Real Estate
Nov 28, 2022

Desmond Fleming on the Importance of Founder Vision and Employee Impact

Desmond Fleming was drawn to Cadre through founder Ryan William’s vision to democratize real estate investing for as many people as possible. (That vision has also attracted backing from Goldman Sachs, Peter Thiel, Mark Cuban, and Vinod Khosla, and a 2019 valuation of about $800 million.) Cadre most recently launched a new $400 million real estate fund, The Cadre Direct Access Fund, to help individual investors, financial advisors, and institutions invest at more reasonable costs with good liquidity. And since we last spoke to him, Dez took the leap into VC as a new investor at FirstMark Capital, where he will focus on investing in fintech, real estate, and B2B software. 

In this Q&A, Dez talks about how to set employees up for success, the importance of finding wants and needs in customer profiles, and how tapping into your own network may be more beneficial than you thought. 

As an early hire, what were you looking for in company plans and founders?

Something I looked for was the ability to drive impact earlier on in my career—Cadre's afforded me that opportunity and I am incredibly appreciative of it. Also, from a founder perspective, I was looking for someone who was a leader with a clear vision. So much of early-stage entrepreneurship is building the right teams and working with people effectively, and Ryan is the type of person people rally around.

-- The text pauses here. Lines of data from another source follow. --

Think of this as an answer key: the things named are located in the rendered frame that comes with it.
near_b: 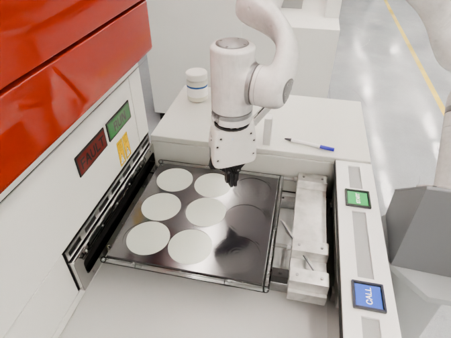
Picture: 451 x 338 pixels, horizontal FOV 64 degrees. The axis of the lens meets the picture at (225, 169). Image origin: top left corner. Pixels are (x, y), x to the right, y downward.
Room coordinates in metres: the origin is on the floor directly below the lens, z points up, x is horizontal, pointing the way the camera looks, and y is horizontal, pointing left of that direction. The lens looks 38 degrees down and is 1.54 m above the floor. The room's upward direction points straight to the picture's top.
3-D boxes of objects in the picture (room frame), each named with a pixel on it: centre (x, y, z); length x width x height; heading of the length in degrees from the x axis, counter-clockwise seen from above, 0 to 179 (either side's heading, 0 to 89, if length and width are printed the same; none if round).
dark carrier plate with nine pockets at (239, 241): (0.63, 0.06, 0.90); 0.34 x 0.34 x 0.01; 78
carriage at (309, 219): (0.60, -0.21, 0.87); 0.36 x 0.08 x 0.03; 168
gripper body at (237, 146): (0.65, -0.01, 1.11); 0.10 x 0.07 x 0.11; 110
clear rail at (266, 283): (0.60, -0.12, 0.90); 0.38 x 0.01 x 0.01; 168
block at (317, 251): (0.52, -0.19, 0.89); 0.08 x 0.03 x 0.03; 78
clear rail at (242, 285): (0.46, 0.09, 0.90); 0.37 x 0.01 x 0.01; 78
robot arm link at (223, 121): (0.65, -0.01, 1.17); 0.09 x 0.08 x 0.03; 110
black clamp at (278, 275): (0.45, -0.11, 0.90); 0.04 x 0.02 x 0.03; 78
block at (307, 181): (0.76, -0.24, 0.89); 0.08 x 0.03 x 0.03; 78
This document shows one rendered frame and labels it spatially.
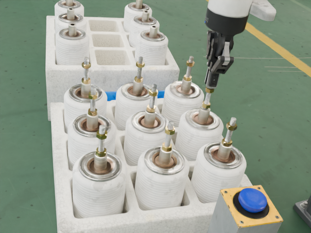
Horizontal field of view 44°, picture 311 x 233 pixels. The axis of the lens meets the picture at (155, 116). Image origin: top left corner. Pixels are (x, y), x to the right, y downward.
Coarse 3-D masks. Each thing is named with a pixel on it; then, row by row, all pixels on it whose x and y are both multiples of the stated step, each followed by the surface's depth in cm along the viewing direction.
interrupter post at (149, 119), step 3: (147, 111) 78; (147, 114) 78; (150, 114) 77; (153, 114) 77; (144, 117) 79; (147, 117) 78; (150, 117) 78; (153, 117) 78; (144, 120) 79; (147, 120) 78; (150, 120) 78; (153, 120) 78; (147, 123) 79; (150, 123) 79; (153, 123) 79
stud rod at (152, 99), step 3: (153, 84) 75; (153, 87) 74; (156, 87) 75; (153, 90) 75; (150, 96) 76; (150, 99) 76; (153, 99) 76; (150, 102) 76; (153, 102) 76; (150, 105) 77; (153, 105) 77
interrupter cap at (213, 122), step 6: (186, 114) 83; (192, 114) 84; (198, 114) 84; (210, 114) 84; (186, 120) 82; (192, 120) 82; (210, 120) 83; (216, 120) 83; (192, 126) 80; (198, 126) 80; (204, 126) 80; (210, 126) 81; (216, 126) 81
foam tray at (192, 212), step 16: (112, 112) 97; (160, 112) 101; (176, 128) 91; (64, 144) 82; (64, 160) 78; (64, 176) 74; (128, 176) 76; (64, 192) 71; (128, 192) 73; (192, 192) 75; (64, 208) 68; (128, 208) 71; (176, 208) 71; (192, 208) 71; (208, 208) 72; (64, 224) 65; (80, 224) 66; (96, 224) 66; (112, 224) 66; (128, 224) 67; (144, 224) 68; (160, 224) 69; (176, 224) 70; (192, 224) 72; (208, 224) 73
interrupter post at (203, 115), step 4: (200, 108) 81; (208, 108) 81; (200, 112) 81; (204, 112) 81; (208, 112) 81; (200, 116) 81; (204, 116) 81; (208, 116) 82; (200, 120) 82; (204, 120) 82
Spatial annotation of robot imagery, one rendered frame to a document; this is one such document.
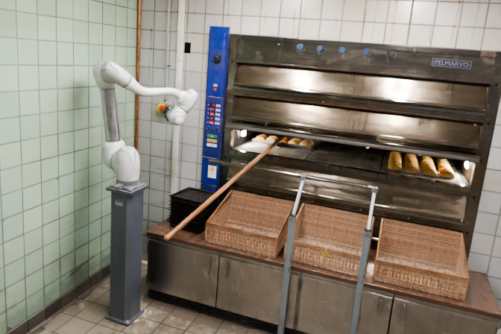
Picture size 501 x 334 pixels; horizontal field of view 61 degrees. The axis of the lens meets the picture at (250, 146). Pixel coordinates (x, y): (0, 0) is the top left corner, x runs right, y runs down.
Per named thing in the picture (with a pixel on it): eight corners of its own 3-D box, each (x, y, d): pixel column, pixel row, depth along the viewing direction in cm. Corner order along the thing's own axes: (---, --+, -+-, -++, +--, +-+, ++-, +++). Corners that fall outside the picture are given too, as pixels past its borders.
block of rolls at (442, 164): (389, 154, 383) (390, 148, 382) (447, 162, 368) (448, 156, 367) (387, 170, 326) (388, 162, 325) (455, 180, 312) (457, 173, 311)
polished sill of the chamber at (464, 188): (232, 153, 358) (232, 148, 357) (468, 190, 302) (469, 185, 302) (229, 154, 352) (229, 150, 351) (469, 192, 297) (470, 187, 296)
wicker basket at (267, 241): (228, 220, 361) (230, 188, 355) (293, 234, 343) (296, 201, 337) (203, 241, 316) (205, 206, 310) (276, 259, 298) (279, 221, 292)
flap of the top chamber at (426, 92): (234, 86, 340) (239, 62, 342) (484, 112, 285) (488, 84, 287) (232, 84, 336) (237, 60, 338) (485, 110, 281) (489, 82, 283)
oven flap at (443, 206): (227, 180, 356) (232, 157, 358) (463, 222, 301) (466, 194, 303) (226, 179, 352) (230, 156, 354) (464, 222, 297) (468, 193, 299)
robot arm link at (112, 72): (135, 73, 280) (125, 71, 290) (112, 56, 268) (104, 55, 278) (124, 89, 278) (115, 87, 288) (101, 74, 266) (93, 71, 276)
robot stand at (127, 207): (104, 318, 311) (105, 187, 290) (121, 304, 330) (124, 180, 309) (127, 326, 304) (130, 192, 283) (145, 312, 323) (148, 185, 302)
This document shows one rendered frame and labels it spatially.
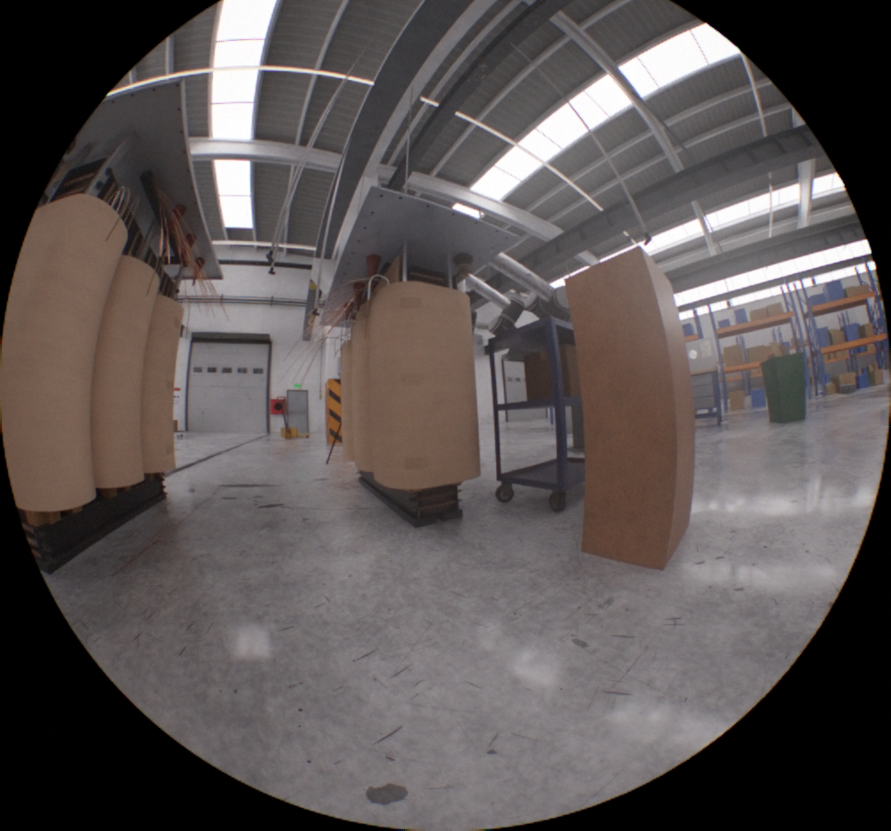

At the end of the day, the people you're working with are going to be the drivers of the business, so you want to work with the best people possible, which Cadre has.

What do you think founders should know to help support early employees like you?

Founders should understand the impact of early-stage scaling. In my opinion, it's about setting your early stage employees up for success, which entails a variety of things. This can be staffing them with the right projects and/or giving them the right resources. In the startup world, everyone's moving at 100 miles an hour, so the worst thing a founder can do is point someone in the wrong direction or put in barriers that prevent people from moving at the right speed.

What are some of those resources that have been super helpful for you?

Every company is different, but it’s about finding the best processes that make your company work as smoothly as possible. At Cadre I met with Ryan about every three weeks, and I worked with our General Manager on a weekly basis to set priorities and uncover new opportunities. I believe the process is different for each company, but this system has worked for us. Having connectivity with senior management is important because it's allowed me to advocate for the right level of resources and receive direction from management while maintaining a level of agency over my work. I think the model we use creates a sweet spot for impactful work to get done.

What's your advice for real estate startups figuring out their ideal customer profile and/or product market fit?

Customer profiling is hard and will be different for everyone. It's about getting a strong understanding of who your early customers are and why they are resonating with your product. If you're building a plane and that plane is going from New York to Miami, you may think the reason why everyone's coming to the plane is because they've got a trip to Miami. But you could realize that the reason why they're coming to the plane is actually because you have the most comfortable seats.

That's a huge distinction and something to double down on, because it influences the value proposition for your business. Understanding the driver of someone's desire to adopt this new habit or try this new product or brand that you've built is pretty critical—and it's much easier said than done.

What advice do you have for other operators in New York City real estate?

What has been helpful to me, especially throughout the pandemic, is being deliberate about tapping into my network and checking in with people. I’ve realized that you never know the effect of what reaching out to someone may have or what opportunities may come from it. There's also an added benefit. I personally have been lucky to be exposed to a lot of cool, smart people here in the city. I don't think you should go into the mindset of meeting up with someone to reach a commercial objective. The best opportunities sometimes come from a mindset of spending time and investing in relationships and building a stronger connection.

A lot of times when you do that, the most amazing things will happen. I always encourage people, especially those who are earlier on in their career, to just be proactive about helping others and putting yourself out there, because you'll be surprised about the things that come back your way.

What real estate trend are you most excited about right now?

I'm excited about seeing how this post-COVID return to office shakes out. Personally, I like this hybrid model. I'm probably in the office maximum three times a week, or even two. I think that having more of that agency as an employee is great because it really makes you have a better work-life balance. I would love to see what the office landscape will look like a year from now, especially in a market like New York. In general, I believe people are going to optimize and figure out what works best.